## About this task
Take the lines below from the one with "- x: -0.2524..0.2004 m" through the one with "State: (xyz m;" and print only them, exactly. Don't print the pictures.

+ + +

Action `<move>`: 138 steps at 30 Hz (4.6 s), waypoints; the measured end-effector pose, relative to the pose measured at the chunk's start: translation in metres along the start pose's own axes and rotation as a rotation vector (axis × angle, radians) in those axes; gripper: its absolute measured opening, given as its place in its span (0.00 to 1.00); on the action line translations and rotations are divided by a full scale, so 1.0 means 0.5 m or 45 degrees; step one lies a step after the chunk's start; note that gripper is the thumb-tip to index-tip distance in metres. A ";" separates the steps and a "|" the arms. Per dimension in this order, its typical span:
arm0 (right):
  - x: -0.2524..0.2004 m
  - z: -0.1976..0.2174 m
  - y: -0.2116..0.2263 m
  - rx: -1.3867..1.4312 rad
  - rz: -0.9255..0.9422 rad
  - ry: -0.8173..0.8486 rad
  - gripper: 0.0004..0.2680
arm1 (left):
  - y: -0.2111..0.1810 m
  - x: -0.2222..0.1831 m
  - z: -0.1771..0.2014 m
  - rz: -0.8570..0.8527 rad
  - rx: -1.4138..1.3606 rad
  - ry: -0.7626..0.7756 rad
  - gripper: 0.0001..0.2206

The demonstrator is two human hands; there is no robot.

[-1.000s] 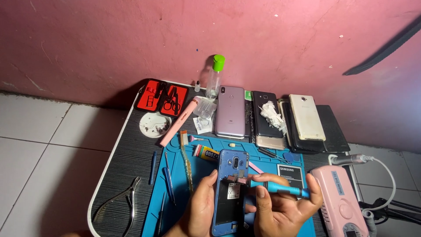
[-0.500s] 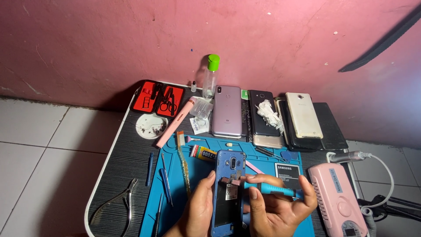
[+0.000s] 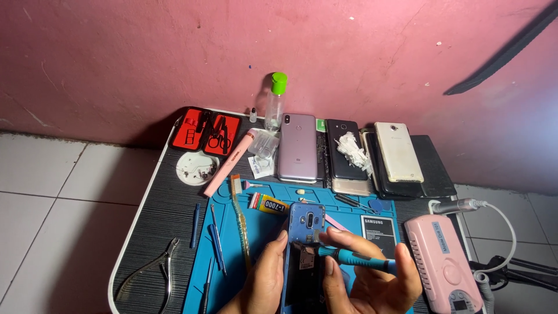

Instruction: The person removes the back cover of a blue smartphone, disconnects the battery, and uses a screwdriver to remove screws from the internal metal plate. They then use a prying tool to lift the camera module and continue unscrewing components.

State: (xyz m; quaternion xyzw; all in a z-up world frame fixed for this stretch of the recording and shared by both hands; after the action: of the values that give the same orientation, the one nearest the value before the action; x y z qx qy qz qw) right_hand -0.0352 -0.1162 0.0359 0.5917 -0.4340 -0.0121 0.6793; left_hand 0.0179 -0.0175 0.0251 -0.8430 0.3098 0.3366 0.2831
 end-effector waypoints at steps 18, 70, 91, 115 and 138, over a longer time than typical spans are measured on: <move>0.007 0.016 0.023 -0.166 -0.071 0.109 0.21 | 0.010 0.039 0.038 0.077 0.179 0.370 0.35; -0.016 -0.006 0.001 0.052 0.129 -0.180 0.14 | 0.010 0.009 0.020 -0.002 0.133 0.164 0.31; 0.154 0.132 0.050 -1.220 -0.833 0.918 0.09 | 0.006 0.013 0.012 -0.289 0.375 0.498 0.30; 0.166 0.060 0.106 -1.147 -1.053 1.003 0.16 | 0.008 0.023 0.013 -0.296 0.379 0.569 0.32; 0.189 0.055 0.132 -1.045 -1.208 1.013 0.09 | 0.024 0.028 0.023 -0.074 0.236 0.557 0.34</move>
State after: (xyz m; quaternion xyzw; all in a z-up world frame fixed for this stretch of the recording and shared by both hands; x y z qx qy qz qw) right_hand -0.0259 -0.1681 0.1420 0.3738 0.1865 -0.2502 0.8734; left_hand 0.0127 -0.0221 0.0043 -0.8747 0.3690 0.1080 0.2950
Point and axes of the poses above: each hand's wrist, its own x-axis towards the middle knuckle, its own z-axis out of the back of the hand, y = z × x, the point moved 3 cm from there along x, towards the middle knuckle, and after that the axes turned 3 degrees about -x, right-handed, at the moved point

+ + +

## Result of this exercise
  - x: -0.2524..0.2004 m
  - z: -0.1976..0.2174 m
  - y: -0.2116..0.2263 m
  - rx: -1.3867..1.4312 rad
  - rz: -0.9255..0.9422 rad
  - ry: -0.8173..0.8486 rad
  - gripper: 0.0004..0.2680
arm1 (left):
  - y: -0.2111..0.1810 m
  - x: -0.2222..0.1831 m
  - z: -0.1771..0.2014 m
  - rz: -0.8570..0.8527 rad
  - rx: -1.4138..1.3606 rad
  - ry: -0.7626..0.7756 rad
  - gripper: 0.0001..0.2206

The demonstrator is two human hands; there is no robot.

[-1.000s] 
[-0.500s] 
[+0.000s] 

Instruction: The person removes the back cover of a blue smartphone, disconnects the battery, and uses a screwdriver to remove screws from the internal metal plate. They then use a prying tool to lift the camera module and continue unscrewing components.

State: (xyz m; quaternion xyzw; all in a z-up world frame fixed for this stretch of the recording and shared by both hands; after the action: of the values that give the same orientation, the one nearest the value before the action; x y z qx qy qz qw) right_hand -0.0352 -0.1162 0.0359 0.5917 -0.4340 -0.0121 0.6793; left_hand 0.0179 -0.0175 0.0251 -0.8430 0.3098 0.3366 0.2831

This output is now complete.